EXERCISE PROMPT: The expected result is every line of the records, printed exactly.

SUPPLIED RECORDS:
Segment Open
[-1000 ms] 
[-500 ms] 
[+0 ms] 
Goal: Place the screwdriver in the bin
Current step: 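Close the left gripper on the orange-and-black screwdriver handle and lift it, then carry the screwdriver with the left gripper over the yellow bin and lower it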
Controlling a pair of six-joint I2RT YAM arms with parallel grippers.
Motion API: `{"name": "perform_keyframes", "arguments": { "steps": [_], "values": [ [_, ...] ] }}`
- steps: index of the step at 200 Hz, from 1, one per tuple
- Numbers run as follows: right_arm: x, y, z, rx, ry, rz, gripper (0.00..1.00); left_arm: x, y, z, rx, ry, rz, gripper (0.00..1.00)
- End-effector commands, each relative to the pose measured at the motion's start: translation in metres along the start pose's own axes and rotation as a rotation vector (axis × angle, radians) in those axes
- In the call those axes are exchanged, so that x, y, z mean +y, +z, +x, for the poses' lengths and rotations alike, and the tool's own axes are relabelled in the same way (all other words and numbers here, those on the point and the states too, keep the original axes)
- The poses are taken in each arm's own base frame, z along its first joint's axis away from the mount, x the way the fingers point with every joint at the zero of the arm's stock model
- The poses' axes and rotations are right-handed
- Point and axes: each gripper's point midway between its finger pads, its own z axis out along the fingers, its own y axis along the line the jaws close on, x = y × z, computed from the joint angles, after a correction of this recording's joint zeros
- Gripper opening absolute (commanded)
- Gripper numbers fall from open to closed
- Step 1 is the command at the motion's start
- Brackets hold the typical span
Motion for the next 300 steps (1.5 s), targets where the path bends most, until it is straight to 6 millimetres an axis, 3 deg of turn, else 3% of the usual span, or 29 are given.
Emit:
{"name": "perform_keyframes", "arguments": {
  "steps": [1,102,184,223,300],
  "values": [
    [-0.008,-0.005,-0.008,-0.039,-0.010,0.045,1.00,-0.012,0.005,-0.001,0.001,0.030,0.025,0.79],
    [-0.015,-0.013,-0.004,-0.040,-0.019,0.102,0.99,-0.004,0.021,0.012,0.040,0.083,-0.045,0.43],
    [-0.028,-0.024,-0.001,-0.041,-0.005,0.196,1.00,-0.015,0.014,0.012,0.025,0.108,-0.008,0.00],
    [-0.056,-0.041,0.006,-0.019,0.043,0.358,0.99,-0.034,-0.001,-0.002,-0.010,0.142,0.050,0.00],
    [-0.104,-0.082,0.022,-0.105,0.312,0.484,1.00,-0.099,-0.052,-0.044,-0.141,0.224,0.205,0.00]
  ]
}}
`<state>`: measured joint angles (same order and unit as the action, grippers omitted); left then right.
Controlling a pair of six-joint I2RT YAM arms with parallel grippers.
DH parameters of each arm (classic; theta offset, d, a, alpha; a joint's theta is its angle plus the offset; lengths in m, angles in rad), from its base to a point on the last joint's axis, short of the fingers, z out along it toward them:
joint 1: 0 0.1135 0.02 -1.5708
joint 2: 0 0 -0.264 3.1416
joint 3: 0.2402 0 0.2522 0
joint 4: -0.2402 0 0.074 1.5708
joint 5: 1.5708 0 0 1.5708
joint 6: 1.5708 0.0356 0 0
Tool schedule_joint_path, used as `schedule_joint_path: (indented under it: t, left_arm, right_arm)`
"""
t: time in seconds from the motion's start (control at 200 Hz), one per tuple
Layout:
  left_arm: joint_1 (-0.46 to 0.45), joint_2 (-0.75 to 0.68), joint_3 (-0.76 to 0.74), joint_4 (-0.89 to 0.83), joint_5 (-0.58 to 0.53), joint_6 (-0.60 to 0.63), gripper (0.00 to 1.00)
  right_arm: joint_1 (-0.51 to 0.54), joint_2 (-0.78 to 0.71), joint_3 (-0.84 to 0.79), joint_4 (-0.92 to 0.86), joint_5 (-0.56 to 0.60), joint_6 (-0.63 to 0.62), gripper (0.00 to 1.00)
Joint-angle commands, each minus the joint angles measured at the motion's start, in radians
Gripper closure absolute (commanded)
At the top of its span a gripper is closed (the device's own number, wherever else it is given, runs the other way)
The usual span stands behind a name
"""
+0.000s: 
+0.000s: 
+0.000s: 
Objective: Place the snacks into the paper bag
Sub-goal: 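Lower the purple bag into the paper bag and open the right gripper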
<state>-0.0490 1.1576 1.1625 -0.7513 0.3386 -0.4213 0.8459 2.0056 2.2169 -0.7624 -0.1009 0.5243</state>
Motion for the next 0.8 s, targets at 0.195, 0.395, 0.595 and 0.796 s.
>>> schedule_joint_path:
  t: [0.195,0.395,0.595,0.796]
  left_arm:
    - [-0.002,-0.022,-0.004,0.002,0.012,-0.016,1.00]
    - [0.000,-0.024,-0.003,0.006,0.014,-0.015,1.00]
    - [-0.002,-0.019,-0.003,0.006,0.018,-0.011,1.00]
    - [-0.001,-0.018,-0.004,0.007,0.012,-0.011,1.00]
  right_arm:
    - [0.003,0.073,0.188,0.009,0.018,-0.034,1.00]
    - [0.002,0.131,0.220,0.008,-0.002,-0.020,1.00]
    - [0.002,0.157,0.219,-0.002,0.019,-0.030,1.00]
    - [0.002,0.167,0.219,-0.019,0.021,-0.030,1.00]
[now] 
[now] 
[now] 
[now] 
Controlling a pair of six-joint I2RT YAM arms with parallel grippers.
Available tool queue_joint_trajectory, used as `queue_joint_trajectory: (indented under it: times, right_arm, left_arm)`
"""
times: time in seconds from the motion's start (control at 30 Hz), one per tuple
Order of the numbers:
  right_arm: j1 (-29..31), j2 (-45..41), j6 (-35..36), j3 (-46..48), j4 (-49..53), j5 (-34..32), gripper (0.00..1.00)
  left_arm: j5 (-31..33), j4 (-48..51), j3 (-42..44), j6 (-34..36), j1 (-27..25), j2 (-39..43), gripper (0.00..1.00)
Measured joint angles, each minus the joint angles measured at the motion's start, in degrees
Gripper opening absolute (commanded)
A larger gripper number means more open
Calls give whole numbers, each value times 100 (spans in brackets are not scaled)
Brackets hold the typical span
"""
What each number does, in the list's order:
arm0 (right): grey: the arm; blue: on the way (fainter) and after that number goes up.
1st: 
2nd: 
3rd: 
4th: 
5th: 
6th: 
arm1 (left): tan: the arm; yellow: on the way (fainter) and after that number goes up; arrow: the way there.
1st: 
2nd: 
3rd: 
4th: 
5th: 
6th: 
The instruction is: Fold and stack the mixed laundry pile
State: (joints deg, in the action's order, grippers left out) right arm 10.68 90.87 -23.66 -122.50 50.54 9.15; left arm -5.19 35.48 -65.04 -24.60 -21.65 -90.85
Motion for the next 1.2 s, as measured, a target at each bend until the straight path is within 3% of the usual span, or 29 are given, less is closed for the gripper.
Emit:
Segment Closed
TASK OUTPUT:
[-1000 ms] 
[-500 ms] 
[+0 ms] 
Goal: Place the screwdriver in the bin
Current step: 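Close the left gripper on the orange-and-black screwdriver handle and lift it, then carry the screwdriver with the left gripper over the yellow bin and lower it
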Controlling a pair of six-joint I2RT YAM arms with parallel grippers.
Motion API: `{"name": "perform_keyframes", "arguments": { "steps": [_], "values": [ [_, ...] ] }}`
- steps: index of the step at 200 Hz, from 1, one per tuple
- Numbers run as follows: right_arm: x, y, z, rx, ry, rz, gripper (0.00..1.00); left_arm: x, y, z, rx, ry, rz, gripper (0.00..1.00)
- End-effector commands, each relative to the pose measured at the motion's start: translation in metres along the start pose's own axes and rotation as a rotation vector (axis × angle, radians) in those axes
- In the call those axes are exchanged, so that x, y, z mean +y, +z, +x, for the poses' lengths and rotations alike, and the tool's own axes are relabelled in the same way (all other words and numbers here, those on the point and the states too, keep the original axes)
- The poses are taken in each arm's own base frame, z along its first joint's axis away from the mount, x the way the fingers point with every joint at the zero of the arm's stock model
- The poses' axes and rotations are right-handed
- Point and axes: each gripper's point midway between its finger pads, its own z axis out along the fingers, its own y axis along the line the jaws close on, x = y × z, computed from the joint angles, after a correction of this recording's joint zeros
- Gripper opening absolute (commanded)
- Gripper numbers fall from open to closed
- Step 1 is the command at the motion's start
- Brackets hold the typical span
Motion for the next 300 steps (1.5 s), targets where the path bends most, until it is straight to 6 millimetres an axis, 3 deg of turn, else 3% of the usual span, or 29 are given.
Emit:
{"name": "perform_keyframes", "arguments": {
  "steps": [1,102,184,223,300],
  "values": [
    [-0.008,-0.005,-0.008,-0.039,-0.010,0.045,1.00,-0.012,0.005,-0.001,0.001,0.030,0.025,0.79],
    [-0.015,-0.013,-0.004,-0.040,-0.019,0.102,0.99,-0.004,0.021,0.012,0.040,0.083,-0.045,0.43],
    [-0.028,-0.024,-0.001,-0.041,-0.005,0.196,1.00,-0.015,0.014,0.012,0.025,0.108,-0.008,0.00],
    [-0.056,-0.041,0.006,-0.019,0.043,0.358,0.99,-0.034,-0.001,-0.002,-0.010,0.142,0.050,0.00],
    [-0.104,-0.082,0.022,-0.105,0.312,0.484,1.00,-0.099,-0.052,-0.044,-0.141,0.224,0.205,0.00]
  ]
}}
`<state>`: measured joint angles (same order and unit as the action, grippers omitted); left then right.
Controlling a pair of six-joint I2RT YAM arms with parallel grippers.
DH parameters of each arm (classic; theta offset, d, a, alpha; a joint's theta is its angle plus the offset; lengths in m, angles in rad), from its base to a point on the last joint's axis, short of the fingers, z out along it toward them:
joint 1: 0 0.1135 0.02 -1.5708
joint 2: 0 0 -0.264 3.1416
joint 3: 0.2402 0 0.2522 0
joint 4: -0.2402 0 0.074 1.5708
joint 5: 1.5708 0 0 1.5708
joint 6: 1.5708 0.0356 0 0
Tool schedule_joint_path, used as `schedule_joint_path: (indented under it: t, left_arm, right_arm)`
"""
t: time in seconds from the motion's start (control at 200 Hz), one per tuple
Layout:
  left_arm: joint_1 (-0.46 to 0.45), joint_2 (-0.75 to 0.68), joint_3 (-0.76 to 0.74), joint_4 (-0.89 to 0.83), joint_5 (-0.58 to 0.53), joint_6 (-0.60 to 0.63), gripper (0.00 to 1.00)
  right_arm: joint_1 (-0.51 to 0.54), joint_2 (-0.78 to 0.71), joint_3 (-0.84 to 0.79), joint_4 (-0.92 to 0.86), joint_5 (-0.56 to 0.60), joint_6 (-0.63 to 0.62), gripper (0.00 to 1.00)
Joint-angle commands, each minus the joint angles measured at the motion's start, in radians
Gripper closure absolute (commanded)
At the top of its span a gripper is closed (the device's own number, wherever else it is given, runs the other way)
The usual span stands behind a name
"""
+0.000s: 
+0.000s: 
+0.000s: 
Objective: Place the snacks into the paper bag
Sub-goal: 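Lower the purple bag into the paper bag and open the right gripper
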<state>-0.0490 1.1576 1.1625 -0.7513 0.3386 -0.4213 0.8459 2.0056 2.2169 -0.7624 -0.1009 0.5243</state>
Motion for the next 0.8 s, targets at 0.195, 0.395, 0.595 and 0.796 s.
>>> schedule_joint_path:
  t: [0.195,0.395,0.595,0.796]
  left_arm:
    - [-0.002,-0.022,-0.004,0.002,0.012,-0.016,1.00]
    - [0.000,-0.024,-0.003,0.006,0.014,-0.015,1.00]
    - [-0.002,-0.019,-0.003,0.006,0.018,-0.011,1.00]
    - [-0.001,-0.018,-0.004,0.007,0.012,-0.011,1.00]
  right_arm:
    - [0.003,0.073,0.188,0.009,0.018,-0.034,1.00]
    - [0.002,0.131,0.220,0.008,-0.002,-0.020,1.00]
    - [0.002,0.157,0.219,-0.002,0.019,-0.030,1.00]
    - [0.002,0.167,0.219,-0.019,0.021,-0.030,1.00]
[now] 
[now] 
[now] 
[now] 
Controlling a pair of six-joint I2RT YAM arms with parallel grippers.
Available tool queue_joint_trajectory, used as `queue_joint_trajectory: (indented under it: times, right_arm, left_arm)`
"""
times: time in seconds from the motion's start (control at 30 Hz), one per tuple
Order of the numbers:
  right_arm: j1 (-29..31), j2 (-45..41), j6 (-35..36), j3 (-46..48), j4 (-49..53), j5 (-34..32), gripper (0.00..1.00)
  left_arm: j5 (-31..33), j4 (-48..51), j3 (-42..44), j6 (-34..36), j1 (-27..25), j2 (-39..43), gripper (0.00..1.00)
Measured joint angles, each minus the joint angles measured at the motion's start, in degrees
Gripper opening absolute (commanded)
A larger gripper number means more open
Calls give whole numbers, each value times 100 (spans in brackets are not scaled)
Brackets hold the typical span
"""
What each number does, in the list's order:
arm0 (right): grey: the arm; blue: on the way (fainter) and after that number goes up.
1st: 
2nd: 
3rd: 
4th: 
5th: 
6th: 
arm1 (left): tan: the arm; yellow: on the way (fainter) and after that number goes up; arrow: the way there.
1st: 
2nd: 
3rd: 
4th: 
5th: 
6th: 
The instruction is: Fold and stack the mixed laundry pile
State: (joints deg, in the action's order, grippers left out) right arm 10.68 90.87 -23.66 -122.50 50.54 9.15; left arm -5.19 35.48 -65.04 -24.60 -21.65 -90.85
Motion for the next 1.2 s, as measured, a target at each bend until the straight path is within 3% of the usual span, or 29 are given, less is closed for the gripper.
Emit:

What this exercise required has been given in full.